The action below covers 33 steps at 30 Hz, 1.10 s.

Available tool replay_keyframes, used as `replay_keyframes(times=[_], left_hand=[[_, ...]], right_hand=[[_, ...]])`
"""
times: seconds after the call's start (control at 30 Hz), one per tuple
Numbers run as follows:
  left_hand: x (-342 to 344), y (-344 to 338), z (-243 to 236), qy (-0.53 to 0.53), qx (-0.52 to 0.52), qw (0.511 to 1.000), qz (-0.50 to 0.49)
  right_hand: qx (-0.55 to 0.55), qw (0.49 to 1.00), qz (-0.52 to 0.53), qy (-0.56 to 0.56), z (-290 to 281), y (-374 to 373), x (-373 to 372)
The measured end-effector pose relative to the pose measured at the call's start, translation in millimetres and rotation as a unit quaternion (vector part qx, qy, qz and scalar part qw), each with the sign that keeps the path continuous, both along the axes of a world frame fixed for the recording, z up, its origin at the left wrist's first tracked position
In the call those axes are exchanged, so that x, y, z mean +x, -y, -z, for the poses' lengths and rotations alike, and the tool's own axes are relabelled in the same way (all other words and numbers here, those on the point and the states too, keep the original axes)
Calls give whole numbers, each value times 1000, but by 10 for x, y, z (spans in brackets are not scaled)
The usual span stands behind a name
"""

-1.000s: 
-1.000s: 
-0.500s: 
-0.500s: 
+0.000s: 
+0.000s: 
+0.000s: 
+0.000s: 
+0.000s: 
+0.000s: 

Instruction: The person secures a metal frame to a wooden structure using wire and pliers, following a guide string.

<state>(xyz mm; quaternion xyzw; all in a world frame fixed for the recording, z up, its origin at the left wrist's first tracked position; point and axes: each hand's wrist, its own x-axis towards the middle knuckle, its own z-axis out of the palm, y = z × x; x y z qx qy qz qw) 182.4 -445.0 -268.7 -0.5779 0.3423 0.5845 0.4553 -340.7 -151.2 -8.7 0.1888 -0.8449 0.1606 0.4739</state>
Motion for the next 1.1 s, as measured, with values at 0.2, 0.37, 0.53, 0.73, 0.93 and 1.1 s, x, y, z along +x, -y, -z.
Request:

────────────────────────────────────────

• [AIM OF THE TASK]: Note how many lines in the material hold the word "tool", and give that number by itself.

• [ANSWER SPACE]: 2